At last she found herself at the end of the drive and swung the bicycle down it. Only then did she pause to think that Hartmann might have gone to bed, or that he might be with Christine. She muttered hasty prayers that he should be alone as she flung the bicycle into the bushes by the side of the drive and went cautiously forward on foot.
There was a narrow moon over the woods on the other side of the lake, and by its light she could see the clouds spitting and surging round it. She crept up to the corner of the south tower, her hand flat against the stone wall, then looked round to the front of the house where she could just make out the lamp swinging by the glass-panelled door. She trembled and took a step or two backwards. It was impossible, ridiculous, she told herself. But her nerve was strong, and she inched forward again round the corner of the house.
Through the shutters of the study on the ground floor she could see a light. She raised her hand and knocked gently. There was no sound from within and the light was not shadowed or changed as it would have been had someone moved in front of it. She knocked again, a little more loudly. This time she saw the light darken for a moment, and she knew that someone inside the room had moved. She knocked again. She heard a hand on the bar of the shutters and she pulled away ready to run if it should be Christine. She heard his voice. She whispered back.
‘Go round to the scullery door.’ He sounded shocked.
He let her in, and she flung herself against him, holding on to him, sobbing and laughing in relief.
‘You’re soaked,’ he said. ‘What on earth are you doing?’
‘I – I,’ she gasped, but he put his finger over her lips, saying, ‘Ssh, we mustn’t wake Christine. Let me get you a towel.’
‘No!’ She grabbed his arm as he moved away. ‘Please, don’t go.’
She looked up at him, holding his arm. ‘I was in the bar tonight and they were all talking about Roussel.’
Hartmann nodded.
Anne said, ‘And then they talked about what had happened here. I felt . . . I don’t know.’
‘Felt what?’
‘I felt . . . I felt you needed me.’
‘My dear girl.’ He smiled and held her to him.

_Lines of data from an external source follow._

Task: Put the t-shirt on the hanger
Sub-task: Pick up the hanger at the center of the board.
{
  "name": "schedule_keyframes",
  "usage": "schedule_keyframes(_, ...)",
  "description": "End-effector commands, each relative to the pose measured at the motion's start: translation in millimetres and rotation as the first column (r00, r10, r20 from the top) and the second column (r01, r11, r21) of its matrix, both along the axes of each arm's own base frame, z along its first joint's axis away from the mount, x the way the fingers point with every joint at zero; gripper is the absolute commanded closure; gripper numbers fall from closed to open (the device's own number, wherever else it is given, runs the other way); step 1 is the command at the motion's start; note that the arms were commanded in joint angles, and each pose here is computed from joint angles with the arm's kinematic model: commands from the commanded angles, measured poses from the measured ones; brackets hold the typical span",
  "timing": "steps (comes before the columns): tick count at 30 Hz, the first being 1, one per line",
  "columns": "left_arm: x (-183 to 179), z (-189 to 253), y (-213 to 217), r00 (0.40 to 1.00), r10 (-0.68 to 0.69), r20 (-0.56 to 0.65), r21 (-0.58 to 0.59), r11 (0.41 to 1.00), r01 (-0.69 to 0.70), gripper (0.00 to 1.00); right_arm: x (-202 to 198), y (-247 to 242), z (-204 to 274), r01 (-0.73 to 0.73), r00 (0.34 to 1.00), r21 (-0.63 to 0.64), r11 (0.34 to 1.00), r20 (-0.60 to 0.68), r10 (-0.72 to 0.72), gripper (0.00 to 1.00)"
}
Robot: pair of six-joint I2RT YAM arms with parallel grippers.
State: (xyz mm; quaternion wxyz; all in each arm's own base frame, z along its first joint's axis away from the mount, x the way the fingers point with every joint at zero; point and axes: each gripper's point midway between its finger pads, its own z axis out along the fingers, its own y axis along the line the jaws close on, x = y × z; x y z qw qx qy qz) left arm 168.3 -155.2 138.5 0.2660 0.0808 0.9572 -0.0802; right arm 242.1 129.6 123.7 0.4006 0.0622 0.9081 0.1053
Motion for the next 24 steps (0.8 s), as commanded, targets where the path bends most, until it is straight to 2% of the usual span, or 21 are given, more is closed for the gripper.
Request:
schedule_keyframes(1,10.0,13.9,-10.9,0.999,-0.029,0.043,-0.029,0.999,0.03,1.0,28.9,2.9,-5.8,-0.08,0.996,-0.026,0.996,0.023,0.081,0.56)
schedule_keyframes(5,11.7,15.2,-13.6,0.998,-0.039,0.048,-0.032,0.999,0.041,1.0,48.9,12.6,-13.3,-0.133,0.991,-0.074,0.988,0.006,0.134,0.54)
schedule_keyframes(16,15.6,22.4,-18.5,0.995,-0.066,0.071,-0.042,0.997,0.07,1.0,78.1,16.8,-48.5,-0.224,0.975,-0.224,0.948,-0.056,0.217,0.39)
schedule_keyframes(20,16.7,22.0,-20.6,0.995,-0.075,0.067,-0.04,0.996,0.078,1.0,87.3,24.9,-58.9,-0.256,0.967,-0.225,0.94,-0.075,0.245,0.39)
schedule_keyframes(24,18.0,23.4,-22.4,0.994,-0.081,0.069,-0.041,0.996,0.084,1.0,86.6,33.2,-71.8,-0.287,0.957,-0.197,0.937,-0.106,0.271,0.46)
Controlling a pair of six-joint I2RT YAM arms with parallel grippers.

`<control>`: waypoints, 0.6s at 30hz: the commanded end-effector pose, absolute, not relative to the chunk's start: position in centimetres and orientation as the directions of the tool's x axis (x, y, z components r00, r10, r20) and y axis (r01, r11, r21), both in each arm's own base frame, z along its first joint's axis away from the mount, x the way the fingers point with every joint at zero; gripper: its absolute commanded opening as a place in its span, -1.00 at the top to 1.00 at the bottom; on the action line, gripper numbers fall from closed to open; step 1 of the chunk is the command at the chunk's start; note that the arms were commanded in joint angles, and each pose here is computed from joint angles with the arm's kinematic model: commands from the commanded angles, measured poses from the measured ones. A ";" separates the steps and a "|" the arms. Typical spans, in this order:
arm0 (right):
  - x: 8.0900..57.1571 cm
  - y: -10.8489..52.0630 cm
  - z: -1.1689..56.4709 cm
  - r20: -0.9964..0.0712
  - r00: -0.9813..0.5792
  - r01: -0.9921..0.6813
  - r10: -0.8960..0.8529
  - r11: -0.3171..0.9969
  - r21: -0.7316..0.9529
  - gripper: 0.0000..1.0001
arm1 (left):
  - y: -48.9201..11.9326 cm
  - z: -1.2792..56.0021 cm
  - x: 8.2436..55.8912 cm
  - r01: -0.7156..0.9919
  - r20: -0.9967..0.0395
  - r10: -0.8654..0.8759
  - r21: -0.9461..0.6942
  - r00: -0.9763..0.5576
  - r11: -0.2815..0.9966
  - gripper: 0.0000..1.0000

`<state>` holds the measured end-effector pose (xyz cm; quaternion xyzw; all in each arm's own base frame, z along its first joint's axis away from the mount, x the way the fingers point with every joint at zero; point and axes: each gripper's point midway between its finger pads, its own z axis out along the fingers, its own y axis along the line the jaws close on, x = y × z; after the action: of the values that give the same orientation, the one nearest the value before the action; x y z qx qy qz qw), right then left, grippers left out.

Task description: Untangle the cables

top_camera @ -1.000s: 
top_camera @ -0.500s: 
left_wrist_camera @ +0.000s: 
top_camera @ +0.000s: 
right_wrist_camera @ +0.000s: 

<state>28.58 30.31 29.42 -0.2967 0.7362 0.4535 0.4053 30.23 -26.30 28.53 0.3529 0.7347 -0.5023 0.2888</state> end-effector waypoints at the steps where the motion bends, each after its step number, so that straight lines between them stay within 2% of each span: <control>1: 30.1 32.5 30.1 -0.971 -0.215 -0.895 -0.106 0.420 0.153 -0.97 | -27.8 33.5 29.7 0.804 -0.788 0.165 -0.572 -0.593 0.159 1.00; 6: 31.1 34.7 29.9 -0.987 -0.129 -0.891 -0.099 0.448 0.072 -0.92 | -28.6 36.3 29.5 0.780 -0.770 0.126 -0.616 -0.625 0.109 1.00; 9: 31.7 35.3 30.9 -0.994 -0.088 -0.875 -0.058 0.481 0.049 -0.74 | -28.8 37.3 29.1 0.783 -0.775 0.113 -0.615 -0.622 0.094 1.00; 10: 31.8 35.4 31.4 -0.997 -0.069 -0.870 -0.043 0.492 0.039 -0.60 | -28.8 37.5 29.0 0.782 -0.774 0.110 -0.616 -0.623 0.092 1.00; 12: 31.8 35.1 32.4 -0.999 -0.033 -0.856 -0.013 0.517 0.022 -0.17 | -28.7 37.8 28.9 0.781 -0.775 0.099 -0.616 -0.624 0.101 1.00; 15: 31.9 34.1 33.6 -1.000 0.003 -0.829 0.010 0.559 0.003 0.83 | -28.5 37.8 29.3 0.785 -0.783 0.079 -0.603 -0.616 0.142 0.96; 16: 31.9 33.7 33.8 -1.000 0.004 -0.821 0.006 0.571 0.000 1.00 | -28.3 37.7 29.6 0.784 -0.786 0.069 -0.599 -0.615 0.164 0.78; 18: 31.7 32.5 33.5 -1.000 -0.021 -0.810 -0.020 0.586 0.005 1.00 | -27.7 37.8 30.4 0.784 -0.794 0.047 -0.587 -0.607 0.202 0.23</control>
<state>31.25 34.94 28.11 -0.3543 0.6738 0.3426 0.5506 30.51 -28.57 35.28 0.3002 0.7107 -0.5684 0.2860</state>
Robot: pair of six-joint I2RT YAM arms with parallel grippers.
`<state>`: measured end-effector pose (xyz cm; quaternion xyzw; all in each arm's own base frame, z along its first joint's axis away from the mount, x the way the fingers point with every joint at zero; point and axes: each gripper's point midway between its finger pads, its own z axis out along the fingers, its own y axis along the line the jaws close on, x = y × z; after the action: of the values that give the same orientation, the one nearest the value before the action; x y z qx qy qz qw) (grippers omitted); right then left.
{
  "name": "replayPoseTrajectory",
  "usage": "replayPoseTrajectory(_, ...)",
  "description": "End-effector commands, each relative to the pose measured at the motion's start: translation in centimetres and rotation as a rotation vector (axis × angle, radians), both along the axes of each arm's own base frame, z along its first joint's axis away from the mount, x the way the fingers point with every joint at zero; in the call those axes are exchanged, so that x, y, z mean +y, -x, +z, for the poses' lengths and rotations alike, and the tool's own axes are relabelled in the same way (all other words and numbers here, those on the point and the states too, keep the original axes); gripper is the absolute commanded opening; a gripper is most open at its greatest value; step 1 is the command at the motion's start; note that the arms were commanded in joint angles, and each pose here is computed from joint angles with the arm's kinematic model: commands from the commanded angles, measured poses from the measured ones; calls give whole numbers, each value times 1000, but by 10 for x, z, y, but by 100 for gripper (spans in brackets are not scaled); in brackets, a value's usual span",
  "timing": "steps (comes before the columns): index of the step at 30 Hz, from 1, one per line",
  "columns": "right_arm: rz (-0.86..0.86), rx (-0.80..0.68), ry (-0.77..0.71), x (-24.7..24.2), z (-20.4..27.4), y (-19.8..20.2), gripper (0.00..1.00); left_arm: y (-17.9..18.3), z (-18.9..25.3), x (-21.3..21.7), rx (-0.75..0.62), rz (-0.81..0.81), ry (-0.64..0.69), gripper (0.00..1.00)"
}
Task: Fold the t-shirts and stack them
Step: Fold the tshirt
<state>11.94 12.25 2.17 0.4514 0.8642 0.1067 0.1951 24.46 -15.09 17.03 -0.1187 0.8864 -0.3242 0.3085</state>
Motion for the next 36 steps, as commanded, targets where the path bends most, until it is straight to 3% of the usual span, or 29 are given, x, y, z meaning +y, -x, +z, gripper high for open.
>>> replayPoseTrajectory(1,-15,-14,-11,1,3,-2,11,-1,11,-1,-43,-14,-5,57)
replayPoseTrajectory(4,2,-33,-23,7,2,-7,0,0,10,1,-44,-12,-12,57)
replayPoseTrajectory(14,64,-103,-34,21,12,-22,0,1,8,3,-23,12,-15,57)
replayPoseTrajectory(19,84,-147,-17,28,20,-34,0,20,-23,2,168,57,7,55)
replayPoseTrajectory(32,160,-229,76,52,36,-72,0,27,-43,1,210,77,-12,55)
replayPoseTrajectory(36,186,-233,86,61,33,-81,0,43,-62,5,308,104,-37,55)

He made her some coffee and they sat on the bench in the corner of the scullery. At first she was worried about the damage to the house, but when Hartmann had reassured her that it was no more than a nuisance, she seemed satisfied. She thought so little of Mattlin that she didn’t think it worth telling Hartmann what he had been saying in the bar. Hartmann talked to her, but Anne said nothing as she sipped from her cup, resting her body against him. She seemed to withdraw into a contented calm, and slowly a thin, remote smile spread across her face, as if she were transported. Gradually he spoke less and less. He assured her he was all right, and that she had no need to worry on his account. He told her he didn’t mind her having come to the house, even though it had been an appalling risk. Then gradually he too fell silent.
‘It was lucky I decided to do some work,’ he said at last. ‘Normally I would have gone to bed by this time.’
She nodded. He lifted a damp strand of hair from her forehead and kissed the skin where it had lain. She wrapped her arm across his chest, feeling the dry warmth of his shirt beneath her hand. She allowed her eyes to wander slowly round the room, dwelling on the arrangements that had been made to press the scullery into service in place of the kitchen. For some minutes she imagined what she would have done with this room and the whole house if she had been mistress of it. She seemed disinclined to talk at all and when she had been there for half an hour or so Hartmann told her she must leave.
‘I’d like you to stay,’ he said. ‘But you understand.’
‘Yes,’ she said. ‘I don’t mind now. Not now I’ve seen you and know you’re all right. You did need me, didn’t you?’
He looked at her big eyes fixed on him. ‘Yes,’ he said, ‘yes, I think I did.’
Anne looked through the window where the rain still fell, and pouted in distaste. Hartmann laughed and went to find her something to keep out the wet.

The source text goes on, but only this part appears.